> [WHAT TO PRODUCE]:
In the material below, the lines to repeat exactly run from the one containing "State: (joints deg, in" to the very last line, both included.
(INPUT DATA Opens)
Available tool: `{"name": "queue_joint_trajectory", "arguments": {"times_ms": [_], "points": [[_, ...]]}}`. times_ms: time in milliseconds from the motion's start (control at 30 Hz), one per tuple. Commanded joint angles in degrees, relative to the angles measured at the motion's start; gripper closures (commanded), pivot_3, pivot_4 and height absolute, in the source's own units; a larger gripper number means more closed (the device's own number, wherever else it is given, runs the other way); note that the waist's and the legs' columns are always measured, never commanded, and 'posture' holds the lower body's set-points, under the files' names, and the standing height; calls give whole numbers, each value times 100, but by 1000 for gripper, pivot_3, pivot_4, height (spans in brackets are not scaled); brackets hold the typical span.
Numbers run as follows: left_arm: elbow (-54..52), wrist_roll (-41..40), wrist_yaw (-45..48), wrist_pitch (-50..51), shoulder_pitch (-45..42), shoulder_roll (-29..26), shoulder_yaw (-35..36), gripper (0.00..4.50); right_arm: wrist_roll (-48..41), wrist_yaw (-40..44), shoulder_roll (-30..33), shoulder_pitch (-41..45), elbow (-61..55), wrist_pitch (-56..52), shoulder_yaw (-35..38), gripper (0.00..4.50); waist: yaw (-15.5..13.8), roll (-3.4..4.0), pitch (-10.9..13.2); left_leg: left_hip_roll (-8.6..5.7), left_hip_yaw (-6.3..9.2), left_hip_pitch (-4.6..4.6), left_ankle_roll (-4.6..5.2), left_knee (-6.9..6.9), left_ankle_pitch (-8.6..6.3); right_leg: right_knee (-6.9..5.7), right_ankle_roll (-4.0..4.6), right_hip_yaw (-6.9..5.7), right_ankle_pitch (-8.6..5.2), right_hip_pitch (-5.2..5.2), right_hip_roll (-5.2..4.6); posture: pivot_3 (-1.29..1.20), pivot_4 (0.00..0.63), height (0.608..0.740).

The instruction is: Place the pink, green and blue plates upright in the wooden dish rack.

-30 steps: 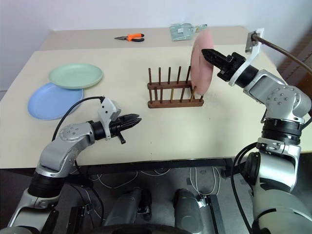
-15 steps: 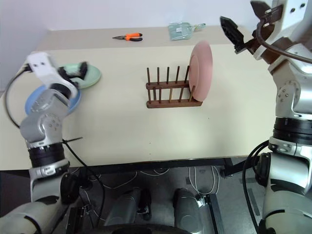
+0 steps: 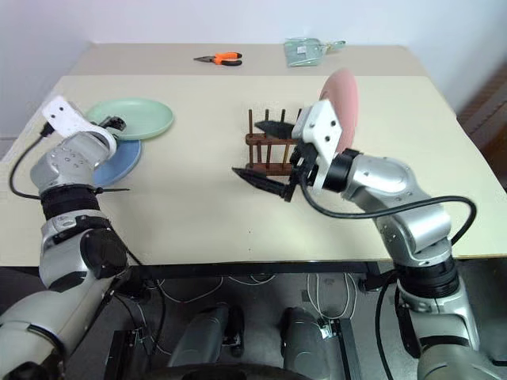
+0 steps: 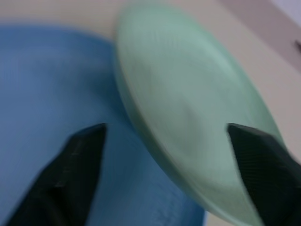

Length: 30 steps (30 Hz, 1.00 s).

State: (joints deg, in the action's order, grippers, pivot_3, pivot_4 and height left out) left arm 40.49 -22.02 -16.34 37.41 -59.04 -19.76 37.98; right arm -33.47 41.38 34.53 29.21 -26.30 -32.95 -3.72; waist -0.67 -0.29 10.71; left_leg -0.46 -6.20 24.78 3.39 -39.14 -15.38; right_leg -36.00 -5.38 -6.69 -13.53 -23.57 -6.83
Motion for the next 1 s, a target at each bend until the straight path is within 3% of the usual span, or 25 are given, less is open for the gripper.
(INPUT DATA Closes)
> [YOUR SOLUTION]:
State: (joints deg, in the action's order, grippers, pivot_3, pivot_4 and height left out) left arm 40.49 -22.02 -16.34 37.41 -59.04 -19.76 37.98; right arm -33.47 41.38 34.53 29.21 -26.30 -32.95 -3.72; waist -0.67 -0.29 10.71; left_leg -0.46 -6.20 24.78 3.39 -39.14 -15.38; right_leg -36.00 -5.38 -6.69 -13.53 -23.57 -6.83
Motion for the next 1 s, a target at each bend until the straight path is within 3% of the usual span, or 25 are given, less is open for the gripper.

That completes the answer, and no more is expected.